Yes, I’m sure that’s a great comfort to his kids. Hmm

Cadent · 10/10/2021 18:23

@2Two

They’re his kids. He needs to have them regardless of their health status.

This is nonsense. Are the kids supposed to be dragged out even if all they want to do is stay in bed? Or even if they or their half sibling have Covid? I really can't see any good reason for not applying a bit of common sense in this situation.

We’re taking about the actual situation, which is that the two dc were perfectly well. Not some imaginary situation where they had Covid.
Cadent · 10/10/2021 18:26

[quote aSofaNearYou]@Cadent Most have agreed that he should have provided food. What we disagree with is the idea that taking them to the park in order to minimise exposure to vulnerable household members (separately to the wider issue of his amount of contact which is not the subject of the thread) constitutes banishing them from the house or proof that they are at an unacceptable place in his priorities. It is essentially a treat, a fun activity they may even find preferable.[/quote]
2 hours in a cold park is not a treat. Kids aren’t stupid, they will know it’s all their dad can be bothered to do with them. They went out for tea.

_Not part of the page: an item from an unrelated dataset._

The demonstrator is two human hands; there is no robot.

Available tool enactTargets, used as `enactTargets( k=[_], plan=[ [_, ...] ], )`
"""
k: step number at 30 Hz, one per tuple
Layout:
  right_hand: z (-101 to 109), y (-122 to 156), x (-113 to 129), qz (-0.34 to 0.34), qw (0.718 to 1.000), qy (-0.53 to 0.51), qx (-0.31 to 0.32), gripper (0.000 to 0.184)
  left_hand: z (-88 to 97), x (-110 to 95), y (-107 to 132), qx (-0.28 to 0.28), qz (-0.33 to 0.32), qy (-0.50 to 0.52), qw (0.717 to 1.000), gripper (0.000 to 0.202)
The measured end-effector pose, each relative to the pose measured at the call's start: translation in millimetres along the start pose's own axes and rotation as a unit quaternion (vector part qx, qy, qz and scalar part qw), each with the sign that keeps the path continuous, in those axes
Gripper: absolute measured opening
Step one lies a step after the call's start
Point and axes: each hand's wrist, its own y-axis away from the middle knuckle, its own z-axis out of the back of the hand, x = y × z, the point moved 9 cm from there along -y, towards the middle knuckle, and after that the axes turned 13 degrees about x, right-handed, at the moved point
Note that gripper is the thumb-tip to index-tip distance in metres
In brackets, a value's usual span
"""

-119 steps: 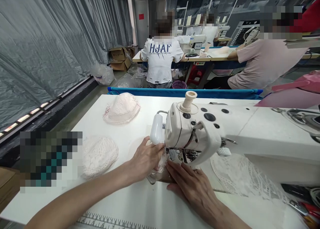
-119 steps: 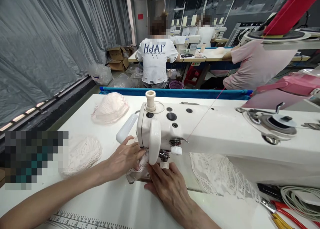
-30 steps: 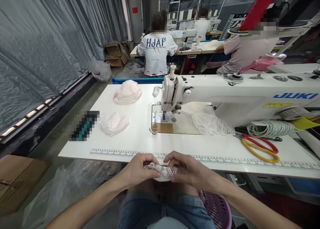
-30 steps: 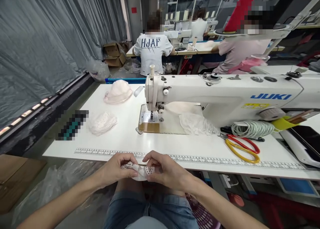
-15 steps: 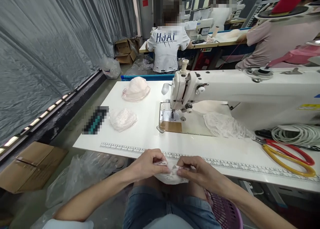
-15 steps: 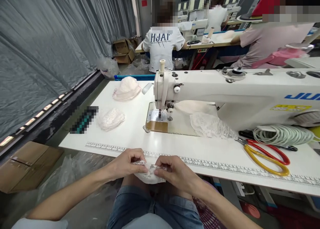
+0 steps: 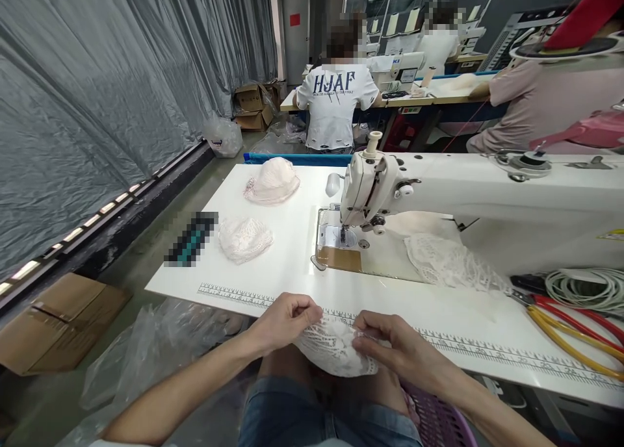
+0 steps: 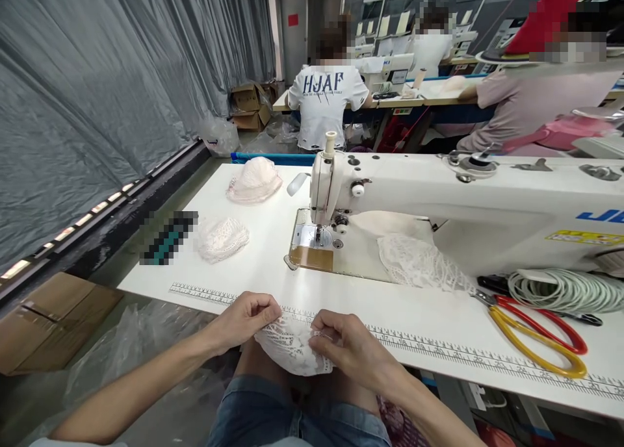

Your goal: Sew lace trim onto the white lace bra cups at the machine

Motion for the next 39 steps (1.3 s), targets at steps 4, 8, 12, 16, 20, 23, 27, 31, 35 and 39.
enactTargets(
  k=[4, 8, 12, 16, 20, 23, 27, 31, 35, 39],
  plan=[
    [-6, -3, 5, -0.003, 1.000, -0.007, 0.009, 0.020, -9.7, 2, -3, 0.038, 0.021, -0.001, 0.999, 0.039],
    [-5, -1, 9, -0.002, 1.000, 0.010, -0.005, 0.018, -8.4, 1, -6, 0.017, 0.025, -0.074, 0.997, 0.031],
    [-1, 0, 8, -0.006, 1.000, 0.014, -0.014, 0.020, -7.0, 1, -9, 0.029, 0.028, -0.076, 0.996, 0.028],
    [3, -2, 7, 0.003, 1.000, 0.019, -0.014, 0.022, -5.2, -1, -12, 0.037, 0.026, -0.084, 0.995, 0.024],
    [6, -3, 6, 0.017, 1.000, -0.001, -0.016, 0.025, 1.9, -5, -11, 0.014, 0.024, -0.091, 0.995, 0.022],
    [4, -8, 8, 0.025, 0.999, -0.019, -0.013, 0.026, 15.6, -19, -11, -0.004, 0.021, -0.099, 0.995, 0.023],
    [9, -29, 17, 0.029, 0.999, 0.020, -0.027, 0.032, 42.3, -59, -33, 0.032, 0.009, -0.214, 0.976, 0.025],
    [49, -50, 25, 0.033, 0.970, 0.203, -0.133, 0.041, 68.6, -87, -92, 0.086, -0.021, -0.381, 0.921, 0.016],
    [99, -50, 12, 0.022, 0.939, 0.270, -0.211, 0.034, 82.8, -78, -148, 0.113, -0.021, -0.388, 0.914, 0.011],
    [107, -41, 19, 0.127, 0.885, 0.385, -0.229, 0.028, 80.2, -66, -170, 0.130, -0.020, -0.385, 0.913, 0.010]
  ],
)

Travis1 · 10/10/2021 18:35

@2Two except he did opt Out. He didn’t feed them. what if OP hadn’t had anything in for their dinner because she was expecting them to be fed by dad? Why is it ok for him to abdicate that responsibility? Honestly the race to the bottom for the men on here is fucking ridiculous

aSofaNearYou · 10/10/2021 18:37

2 hours in a cold park is not a treat. Kids aren’t stupid, they will know it’s all their dad can be bothered to do with them.

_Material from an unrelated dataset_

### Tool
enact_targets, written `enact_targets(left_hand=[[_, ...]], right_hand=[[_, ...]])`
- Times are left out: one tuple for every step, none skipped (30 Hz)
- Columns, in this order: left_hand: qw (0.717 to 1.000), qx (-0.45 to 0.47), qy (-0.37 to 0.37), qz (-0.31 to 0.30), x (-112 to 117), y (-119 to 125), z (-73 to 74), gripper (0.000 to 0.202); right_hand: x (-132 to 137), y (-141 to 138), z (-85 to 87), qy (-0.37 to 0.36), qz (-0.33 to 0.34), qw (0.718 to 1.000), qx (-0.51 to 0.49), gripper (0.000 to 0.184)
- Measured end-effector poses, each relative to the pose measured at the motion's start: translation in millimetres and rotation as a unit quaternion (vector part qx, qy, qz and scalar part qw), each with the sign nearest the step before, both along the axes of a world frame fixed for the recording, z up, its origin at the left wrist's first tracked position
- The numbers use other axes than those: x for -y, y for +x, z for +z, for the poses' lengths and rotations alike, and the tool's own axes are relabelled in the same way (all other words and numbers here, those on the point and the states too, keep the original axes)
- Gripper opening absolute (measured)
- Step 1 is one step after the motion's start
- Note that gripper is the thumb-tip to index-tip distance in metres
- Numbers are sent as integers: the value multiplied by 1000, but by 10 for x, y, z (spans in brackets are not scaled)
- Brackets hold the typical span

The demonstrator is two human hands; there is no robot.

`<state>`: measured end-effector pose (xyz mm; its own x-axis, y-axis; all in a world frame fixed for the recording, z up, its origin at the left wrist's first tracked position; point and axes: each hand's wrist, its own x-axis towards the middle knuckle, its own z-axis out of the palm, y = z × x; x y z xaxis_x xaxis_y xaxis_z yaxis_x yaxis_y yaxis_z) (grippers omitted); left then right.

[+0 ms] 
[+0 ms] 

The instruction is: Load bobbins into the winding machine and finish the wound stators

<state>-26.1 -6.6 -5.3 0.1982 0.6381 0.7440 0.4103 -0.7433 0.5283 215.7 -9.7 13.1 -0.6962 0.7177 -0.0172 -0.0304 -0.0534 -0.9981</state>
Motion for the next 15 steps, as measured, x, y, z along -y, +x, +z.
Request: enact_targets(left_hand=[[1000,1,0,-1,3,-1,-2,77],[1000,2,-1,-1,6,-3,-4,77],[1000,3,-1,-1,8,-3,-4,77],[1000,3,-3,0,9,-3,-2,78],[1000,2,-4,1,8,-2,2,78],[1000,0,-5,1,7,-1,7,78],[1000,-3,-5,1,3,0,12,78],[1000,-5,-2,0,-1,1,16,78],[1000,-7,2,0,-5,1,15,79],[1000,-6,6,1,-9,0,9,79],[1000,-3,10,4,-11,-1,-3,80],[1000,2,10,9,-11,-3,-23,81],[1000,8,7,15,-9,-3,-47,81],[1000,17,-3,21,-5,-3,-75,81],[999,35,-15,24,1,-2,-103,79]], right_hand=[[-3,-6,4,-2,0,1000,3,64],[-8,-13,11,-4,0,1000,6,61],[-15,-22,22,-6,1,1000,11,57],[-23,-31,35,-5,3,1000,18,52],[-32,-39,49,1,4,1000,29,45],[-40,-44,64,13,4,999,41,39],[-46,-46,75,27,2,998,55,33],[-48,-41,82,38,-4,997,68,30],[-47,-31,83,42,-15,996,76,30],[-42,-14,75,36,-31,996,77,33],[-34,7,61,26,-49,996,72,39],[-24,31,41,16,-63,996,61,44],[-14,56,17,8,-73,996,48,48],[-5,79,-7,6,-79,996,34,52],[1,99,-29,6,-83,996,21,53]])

Says who? Both my DD and DSS would be excited by a trip to the park and would view it as no more than a treat for them.

Cadent · 10/10/2021 18:38

2 parks in an hour with a dad who can’t be arsed with you for the rest of the week? Some treat.

CiaoForNiao · 10/10/2021 18:39

So his shitty 2 hours of parenting a week is acceptable because it ‘suits him and his new family’?

Yes, I’m sure that’s a great comfort to his kids.

Exactly. My side love knowing they miss out on time with their dad because he's got "little children as well you know". Trying to get your sobbing teenager, who's a good few inches taller than you, on your lap so you can comfort him and reassure him that his dad does still love him is bloody difficult.